Recently, some of Shane's blueprints reached the hands of a NASA engineer.

In February, Shane traveled to the NASA Jet Propulsion Laboratory in Pasadena, Calif. The JPL is the birthplace of many NASA satellites, rovers and other robotic exploratory spacecrafts.

Shane toured the campus as the general public does, but with one extra perk: NASA engineers granted him access into the clean room, a high-security lab where they assemble rovers destined for Mars.

Shane donned a white, multi-layered sterile suit, boots and hat before entering into an air shower that blasts dirt and dust off of the suit's exterior to prevent small particles from damaging the multi-billion dollar equipment.

"It's almost like the material clothing doctors wear in the operating room," Shane said, adding, "The reason why you have to put on the clean suit is so that you don't contaminate the rovers. You kind of don't want to get any germs on the spacecrafts because incase there is life on Mars, you don't want to have human bacteria kill them all before we can get to them. Any germ could kill them all since they would have absolutely no defense."

Once inside the clean room, engineers showed off an aluminum Mini Cooper-sized rover called "Curiosity" that is scheduled to launch on a two-year mission to search for signs of early life on Mars in October 2011.

"The funniest part is that the tour that we left to go in the clean room with the rover was on the viewing deck, and I guess they saw me in there and recognized me," Shane said. "The leader of the tour waved half-heartedly since he knew that I had been on his tour and I got to go in there and he didn't and maybe never will."

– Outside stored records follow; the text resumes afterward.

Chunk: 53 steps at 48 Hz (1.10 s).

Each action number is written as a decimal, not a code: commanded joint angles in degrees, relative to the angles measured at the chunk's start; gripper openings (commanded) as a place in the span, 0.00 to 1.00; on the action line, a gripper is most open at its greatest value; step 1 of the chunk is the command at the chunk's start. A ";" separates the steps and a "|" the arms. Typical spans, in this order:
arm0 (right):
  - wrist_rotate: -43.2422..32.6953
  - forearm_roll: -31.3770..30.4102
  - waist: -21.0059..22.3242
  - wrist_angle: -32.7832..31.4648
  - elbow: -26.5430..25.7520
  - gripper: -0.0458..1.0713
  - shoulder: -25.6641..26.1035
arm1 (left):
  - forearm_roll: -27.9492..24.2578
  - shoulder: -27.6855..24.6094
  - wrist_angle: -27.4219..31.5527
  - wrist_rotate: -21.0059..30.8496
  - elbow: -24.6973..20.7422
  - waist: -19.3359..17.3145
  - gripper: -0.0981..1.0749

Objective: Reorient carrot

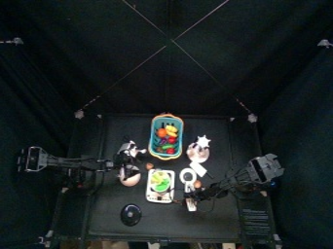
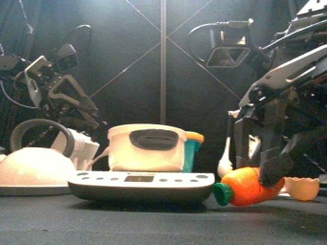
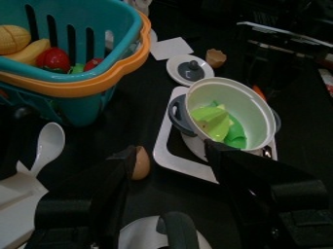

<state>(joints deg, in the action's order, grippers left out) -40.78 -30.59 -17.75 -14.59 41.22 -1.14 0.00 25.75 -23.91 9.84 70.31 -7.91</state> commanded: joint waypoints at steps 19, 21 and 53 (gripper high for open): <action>0.09 2.90 -5.10 0.79 -0.35 0.65 4.57 | 0.18 0.09 -0.26 0.09 -0.97 0.18 0.88; 0.00 3.69 -5.80 2.46 -0.35 0.65 4.57 | 0.35 0.09 -0.26 0.09 -1.05 0.18 0.88; 0.09 3.25 -4.57 7.82 3.16 0.65 8.09 | 0.35 0.09 -0.18 0.00 -1.49 -0.18 0.88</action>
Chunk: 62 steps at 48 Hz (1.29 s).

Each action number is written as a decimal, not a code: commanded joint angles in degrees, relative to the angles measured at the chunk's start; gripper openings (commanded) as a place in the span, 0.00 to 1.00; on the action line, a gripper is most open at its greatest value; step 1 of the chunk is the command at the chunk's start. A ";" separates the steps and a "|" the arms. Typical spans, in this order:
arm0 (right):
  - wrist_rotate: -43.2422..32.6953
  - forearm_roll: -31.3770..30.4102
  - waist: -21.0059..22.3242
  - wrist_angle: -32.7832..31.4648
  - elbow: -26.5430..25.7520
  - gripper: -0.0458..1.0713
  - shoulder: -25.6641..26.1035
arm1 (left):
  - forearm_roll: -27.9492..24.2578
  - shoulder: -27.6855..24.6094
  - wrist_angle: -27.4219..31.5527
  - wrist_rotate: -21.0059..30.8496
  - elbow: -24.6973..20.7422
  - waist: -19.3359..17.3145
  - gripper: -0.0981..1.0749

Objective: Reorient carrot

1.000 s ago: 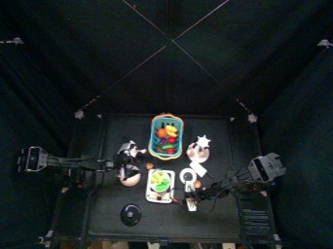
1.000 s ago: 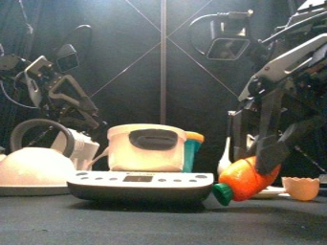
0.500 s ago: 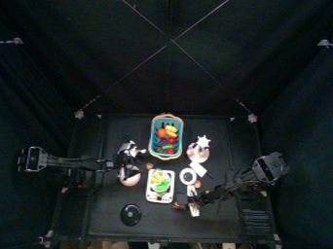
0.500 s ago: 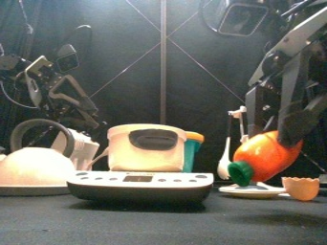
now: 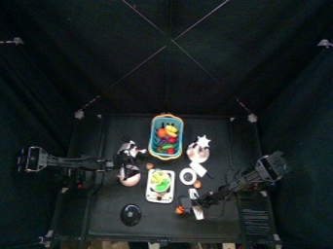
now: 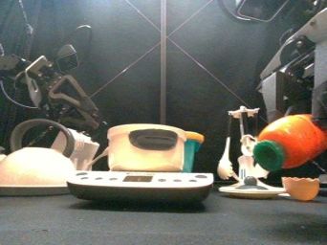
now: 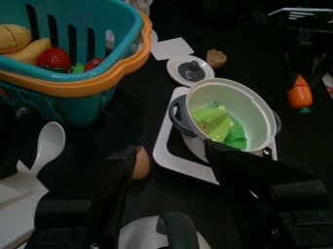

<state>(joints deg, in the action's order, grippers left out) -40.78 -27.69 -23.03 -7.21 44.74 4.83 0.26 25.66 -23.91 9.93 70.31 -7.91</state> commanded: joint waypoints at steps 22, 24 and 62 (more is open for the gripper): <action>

Shane said the engineers talked with him enthusiastically and were impressed with his knowledge of their work.

One engineer in particular, Stephen Lee, has since become a mentor and pen pal to Shane. He has even offered to guide him through course selection when he enters college and graduate school.

"From the moment we met, Shane impressed me as an extremely intelligent and articulate young man," Lee said. "I [speak] at a lot of schools and Shane immediately struck me as one of the brighter students I've met. ... In our E-mail correspondence, I give him detailed technical jargon and concepts and he understands them readily."

Lee is the Mars Science Laboratory Guidance Navigation and Control Manager at the JPL. When Curiosity launches into space, he and his team will be responsible for keeping the space craft moving in the right direction and controlling the rover's camera mast and antenna once it lands.

Shane has already begun to e-mail his own spacecraft sketches to Lee.

"He has proposed using large helium balloons to slow the descent for the rover into the Mars atmosphere," Lee said. "He calculated the equations and used mathematics and physics to do it. It's a very creative, sophisticated idea, and now we're having discussions about how the helium in the balloons might act differently in the Mars atmosphere than it would on Earth. ... I certainly see a lot of myself in Shane."